Janusz Bugajski and Margarita Assenova
Washington DC, Jamestown Foundation, 2016
Eurasian Disunion: Russia’s Vulnerable Flanks examines the impact of Moscow’s neo-imperial project on the security of several regions bordering the Russian Federation, analyses the geopolitical aspects of Kremlin ambitions, and makes recommendations for the future role of NATO, the EU, and the United States in the Wider Europe.
Russia’s attack on Ukraine and the dismemberment of its territory is not an isolated operation. It constitutes one component of a broader strategic agenda to rebuild a Moscow-centered bloc designed to compete with the West. The acceleration of President Vladimir Putin’s neo-imperial project has challenged the security of several regions that border the Russian Federation and focused attention on the geopolitical aspects of Kremlin ambitions.
This book is intended to generate a more informed policy debate on the dangers stemming from the restoration of a Russian-centered “pole of power” or “sphere of influence” in Eurasia. It focuses on five vulnerable flanks bordering the Russian Federation—the Baltic and Nordic zones, East Central Europe, Southeast Europe, South Caucasus, and Central Asia.

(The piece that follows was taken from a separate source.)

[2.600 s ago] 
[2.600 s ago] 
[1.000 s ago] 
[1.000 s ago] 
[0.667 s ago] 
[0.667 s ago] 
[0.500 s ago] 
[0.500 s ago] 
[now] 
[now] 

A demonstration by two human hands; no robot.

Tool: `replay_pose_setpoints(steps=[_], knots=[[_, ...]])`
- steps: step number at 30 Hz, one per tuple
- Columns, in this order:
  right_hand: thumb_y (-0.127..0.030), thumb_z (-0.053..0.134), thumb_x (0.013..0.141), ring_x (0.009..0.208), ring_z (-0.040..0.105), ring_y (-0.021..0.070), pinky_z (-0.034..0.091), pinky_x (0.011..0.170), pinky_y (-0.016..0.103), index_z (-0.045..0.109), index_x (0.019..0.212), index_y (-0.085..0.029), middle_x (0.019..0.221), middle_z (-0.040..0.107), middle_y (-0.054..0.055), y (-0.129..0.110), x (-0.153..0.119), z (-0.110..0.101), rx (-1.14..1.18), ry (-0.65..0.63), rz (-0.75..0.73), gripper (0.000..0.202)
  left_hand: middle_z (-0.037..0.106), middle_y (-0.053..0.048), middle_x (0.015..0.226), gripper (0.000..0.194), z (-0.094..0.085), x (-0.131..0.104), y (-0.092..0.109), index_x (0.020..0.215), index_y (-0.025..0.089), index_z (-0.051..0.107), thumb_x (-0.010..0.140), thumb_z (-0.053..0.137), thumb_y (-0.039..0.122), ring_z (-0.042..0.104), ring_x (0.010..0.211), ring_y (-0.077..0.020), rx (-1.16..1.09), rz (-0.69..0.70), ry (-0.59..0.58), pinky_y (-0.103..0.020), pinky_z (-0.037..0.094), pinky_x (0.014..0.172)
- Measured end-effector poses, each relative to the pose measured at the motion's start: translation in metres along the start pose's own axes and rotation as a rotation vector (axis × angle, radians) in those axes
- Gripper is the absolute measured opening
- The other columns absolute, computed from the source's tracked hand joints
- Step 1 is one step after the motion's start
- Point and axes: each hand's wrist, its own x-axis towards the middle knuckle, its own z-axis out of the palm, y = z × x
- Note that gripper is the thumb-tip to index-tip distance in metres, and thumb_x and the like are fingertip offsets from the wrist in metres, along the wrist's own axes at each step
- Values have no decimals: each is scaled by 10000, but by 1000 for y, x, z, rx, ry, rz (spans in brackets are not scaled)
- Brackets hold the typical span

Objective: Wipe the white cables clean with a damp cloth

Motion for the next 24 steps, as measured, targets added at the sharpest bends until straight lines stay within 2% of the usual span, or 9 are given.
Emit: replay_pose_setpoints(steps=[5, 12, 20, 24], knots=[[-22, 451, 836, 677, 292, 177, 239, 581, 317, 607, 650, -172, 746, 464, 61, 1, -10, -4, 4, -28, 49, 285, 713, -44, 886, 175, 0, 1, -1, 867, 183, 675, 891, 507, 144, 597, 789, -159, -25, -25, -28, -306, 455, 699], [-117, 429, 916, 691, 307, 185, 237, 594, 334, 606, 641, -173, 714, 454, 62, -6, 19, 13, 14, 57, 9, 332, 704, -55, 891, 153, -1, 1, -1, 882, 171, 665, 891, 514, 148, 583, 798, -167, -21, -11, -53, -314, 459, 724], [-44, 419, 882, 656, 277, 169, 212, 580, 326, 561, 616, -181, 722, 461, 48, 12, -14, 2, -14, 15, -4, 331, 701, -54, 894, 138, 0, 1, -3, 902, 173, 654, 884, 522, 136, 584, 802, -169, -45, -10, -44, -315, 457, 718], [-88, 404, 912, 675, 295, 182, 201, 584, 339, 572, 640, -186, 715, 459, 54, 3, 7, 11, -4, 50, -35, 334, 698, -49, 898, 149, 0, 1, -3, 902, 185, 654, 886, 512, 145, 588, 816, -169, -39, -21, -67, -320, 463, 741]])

It examines several pivotal questions, including the strategic objectives of Moscow’s expansionist ambitions; Kremlin tactics and capabilities; the impact of Russia’s assertiveness on the national security of neighbors; the responses of vulnerable states to Russia’s geopolitical ambitions; the impact of prolonged regional turmoil on the stability of the Russian Federation and the survival of the Putinist regime; and the repercussions of heightened regional tensions for U.S., NATO, and EU policy toward Russia and toward unstable regions bordering the Russian Federation.